# [WHAT TO DO]
From the first line to the last, reproduce the records exactly.

# [DATA EXTRACTS]
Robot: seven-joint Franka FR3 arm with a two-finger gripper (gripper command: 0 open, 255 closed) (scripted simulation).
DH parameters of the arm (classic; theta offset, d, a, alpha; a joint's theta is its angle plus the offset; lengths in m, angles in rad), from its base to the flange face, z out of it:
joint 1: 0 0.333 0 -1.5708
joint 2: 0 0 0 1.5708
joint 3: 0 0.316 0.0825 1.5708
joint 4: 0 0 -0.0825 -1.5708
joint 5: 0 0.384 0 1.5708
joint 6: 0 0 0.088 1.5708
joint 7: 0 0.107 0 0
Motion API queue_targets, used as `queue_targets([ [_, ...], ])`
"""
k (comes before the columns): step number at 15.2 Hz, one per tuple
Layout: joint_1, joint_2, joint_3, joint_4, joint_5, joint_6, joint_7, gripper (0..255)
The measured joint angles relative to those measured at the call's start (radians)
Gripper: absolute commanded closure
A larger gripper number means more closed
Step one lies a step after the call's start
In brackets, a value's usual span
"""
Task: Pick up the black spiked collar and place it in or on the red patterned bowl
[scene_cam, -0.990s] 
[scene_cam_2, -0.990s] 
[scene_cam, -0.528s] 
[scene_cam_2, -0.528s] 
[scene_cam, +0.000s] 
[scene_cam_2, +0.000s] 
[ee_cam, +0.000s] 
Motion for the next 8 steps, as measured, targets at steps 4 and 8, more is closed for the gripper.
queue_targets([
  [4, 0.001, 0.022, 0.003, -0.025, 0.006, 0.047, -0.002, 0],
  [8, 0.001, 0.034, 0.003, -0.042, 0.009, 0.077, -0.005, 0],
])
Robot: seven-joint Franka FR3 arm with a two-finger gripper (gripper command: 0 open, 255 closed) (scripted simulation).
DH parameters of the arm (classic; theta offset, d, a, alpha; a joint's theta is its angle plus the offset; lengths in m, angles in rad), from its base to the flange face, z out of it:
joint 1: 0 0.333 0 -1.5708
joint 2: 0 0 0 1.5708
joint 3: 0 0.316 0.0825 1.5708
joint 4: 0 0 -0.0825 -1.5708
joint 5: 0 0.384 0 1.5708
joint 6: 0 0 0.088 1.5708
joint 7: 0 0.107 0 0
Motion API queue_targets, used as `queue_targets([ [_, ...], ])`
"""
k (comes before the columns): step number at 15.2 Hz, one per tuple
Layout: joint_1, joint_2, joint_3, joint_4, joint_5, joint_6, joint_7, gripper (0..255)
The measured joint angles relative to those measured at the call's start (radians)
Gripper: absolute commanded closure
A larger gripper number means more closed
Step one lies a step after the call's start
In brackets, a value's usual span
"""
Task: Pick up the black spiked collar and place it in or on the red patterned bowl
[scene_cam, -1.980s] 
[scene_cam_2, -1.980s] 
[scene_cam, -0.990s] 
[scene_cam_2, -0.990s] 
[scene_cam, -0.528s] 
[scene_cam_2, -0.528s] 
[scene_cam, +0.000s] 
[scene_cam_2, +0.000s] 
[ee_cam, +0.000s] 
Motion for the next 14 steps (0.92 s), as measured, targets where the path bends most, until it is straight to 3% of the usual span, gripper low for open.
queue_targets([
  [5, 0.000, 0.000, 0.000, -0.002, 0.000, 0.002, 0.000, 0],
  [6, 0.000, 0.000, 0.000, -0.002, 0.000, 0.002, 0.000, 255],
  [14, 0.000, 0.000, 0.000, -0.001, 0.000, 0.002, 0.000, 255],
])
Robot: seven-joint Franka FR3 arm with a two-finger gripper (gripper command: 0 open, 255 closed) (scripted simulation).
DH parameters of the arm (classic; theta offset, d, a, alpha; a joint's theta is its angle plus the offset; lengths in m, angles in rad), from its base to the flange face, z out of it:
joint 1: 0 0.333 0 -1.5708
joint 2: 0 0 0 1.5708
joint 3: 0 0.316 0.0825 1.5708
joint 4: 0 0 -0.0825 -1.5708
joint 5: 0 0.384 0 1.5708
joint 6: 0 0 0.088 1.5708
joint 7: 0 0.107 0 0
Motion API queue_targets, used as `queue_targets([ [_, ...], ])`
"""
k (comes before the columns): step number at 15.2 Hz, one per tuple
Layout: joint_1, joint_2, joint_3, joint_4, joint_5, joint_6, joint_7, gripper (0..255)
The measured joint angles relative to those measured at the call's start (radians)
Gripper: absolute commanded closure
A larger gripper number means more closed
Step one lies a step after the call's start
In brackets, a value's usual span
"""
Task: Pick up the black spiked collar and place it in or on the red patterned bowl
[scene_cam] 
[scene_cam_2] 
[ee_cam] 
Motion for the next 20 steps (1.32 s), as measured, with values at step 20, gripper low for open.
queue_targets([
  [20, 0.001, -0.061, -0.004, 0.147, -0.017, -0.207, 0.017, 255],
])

# [TASK RESPONSE]
Robot: seven-joint Franka FR3 arm with a two-finger gripper (gripper command: 0 open, 255 closed) (scripted simulation).
DH parameters of the arm (classic; theta offset, d, a, alpha; a joint's theta is its angle plus the offset; lengths in m, angles in rad), from its base to the flange face, z out of it:
joint 1: 0 0.333 0 -1.5708
joint 2: 0 0 0 1.5708
joint 3: 0 0.316 0.0825 1.5708
joint 4: 0 0 -0.0825 -1.5708
joint 5: 0 0.384 0 1.5708
joint 6: 0 0 0.088 1.5708
joint 7: 0 0.107 0 0
Motion API queue_targets, used as `queue_targets([ [_, ...], ])`
"""
k (comes before the columns): step number at 15.2 Hz, one per tuple
Layout: joint_1, joint_2, joint_3, joint_4, joint_5, joint_6, joint_7, gripper (0..255)
The measured joint angles relative to those measured at the call's start (radians)
Gripper: absolute commanded closure
A larger gripper number means more closed
Step one lies a step after the call's start
In brackets, a value's usual span
"""
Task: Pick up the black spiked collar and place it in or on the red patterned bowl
[scene_cam, -0.990s] 
[scene_cam_2, -0.990s] 
[scene_cam, -0.528s] 
[scene_cam_2, -0.528s] 
[scene_cam, +0.000s] 
[scene_cam_2, +0.000s] 
[ee_cam, +0.000s] 
Motion for the next 8 steps, as measured, targets at steps 4 and 8, more is closed for the gripper.
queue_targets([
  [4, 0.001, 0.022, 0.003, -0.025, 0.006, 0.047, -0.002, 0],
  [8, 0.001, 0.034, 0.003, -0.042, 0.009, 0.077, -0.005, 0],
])
Robot: seven-joint Franka FR3 arm with a two-finger gripper (gripper command: 0 open, 255 closed) (scripted simulation).
DH parameters of the arm (classic; theta offset, d, a, alpha; a joint's theta is its angle plus the offset; lengths in m, angles in rad), from its base to the flange face, z out of it:
joint 1: 0 0.333 0 -1.5708
joint 2: 0 0 0 1.5708
joint 3: 0 0.316 0.0825 1.5708
joint 4: 0 0 -0.0825 -1.5708
joint 5: 0 0.384 0 1.5708
joint 6: 0 0 0.088 1.5708
joint 7: 0 0.107 0 0
Motion API queue_targets, used as `queue_targets([ [_, ...], ])`
"""
k (comes before the columns): step number at 15.2 Hz, one per tuple
Layout: joint_1, joint_2, joint_3, joint_4, joint_5, joint_6, joint_7, gripper (0..255)
The measured joint angles relative to those measured at the call's start (radians)
Gripper: absolute commanded closure
A larger gripper number means more closed
Step one lies a step after the call's start
In brackets, a value's usual span
"""
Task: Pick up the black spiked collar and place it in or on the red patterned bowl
[scene_cam, -1.980s] 
[scene_cam_2, -1.980s] 
[scene_cam, -0.990s] 
[scene_cam_2, -0.990s] 
[scene_cam, -0.528s] 
[scene_cam_2, -0.528s] 
[scene_cam, +0.000s] 
[scene_cam_2, +0.000s] 
[ee_cam, +0.000s] 
Motion for the next 14 steps (0.92 s), as measured, targets where the path bends most, until it is straight to 3% of the usual span, gripper low for open.
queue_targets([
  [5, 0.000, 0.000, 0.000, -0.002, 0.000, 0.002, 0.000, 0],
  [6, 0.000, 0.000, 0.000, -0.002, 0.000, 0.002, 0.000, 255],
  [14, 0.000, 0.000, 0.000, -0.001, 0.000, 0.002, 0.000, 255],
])
Robot: seven-joint Franka FR3 arm with a two-finger gripper (gripper command: 0 open, 255 closed) (scripted simulation).
DH parameters of the arm (classic; theta offset, d, a, alpha; a joint's theta is its angle plus the offset; lengths in m, angles in rad), from its base to the flange face, z out of it:
joint 1: 0 0.333 0 -1.5708
joint 2: 0 0 0 1.5708
joint 3: 0 0.316 0.0825 1.5708
joint 4: 0 0 -0.0825 -1.5708
joint 5: 0 0.384 0 1.5708
joint 6: 0 0 0.088 1.5708
joint 7: 0 0.107 0 0
Motion API queue_targets, used as `queue_targets([ [_, ...], ])`
"""
k (comes before the columns): step number at 15.2 Hz, one per tuple
Layout: joint_1, joint_2, joint_3, joint_4, joint_5, joint_6, joint_7, gripper (0..255)
The measured joint angles relative to those measured at the call's start (radians)
Gripper: absolute commanded closure
A larger gripper number means more closed
Step one lies a step after the call's start
In brackets, a value's usual span
"""
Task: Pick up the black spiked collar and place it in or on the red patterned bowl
[scene_cam] 
[scene_cam_2] 
[ee_cam] 
Motion for the next 20 steps (1.32 s), as measured, with values at step 20, gripper low for open.
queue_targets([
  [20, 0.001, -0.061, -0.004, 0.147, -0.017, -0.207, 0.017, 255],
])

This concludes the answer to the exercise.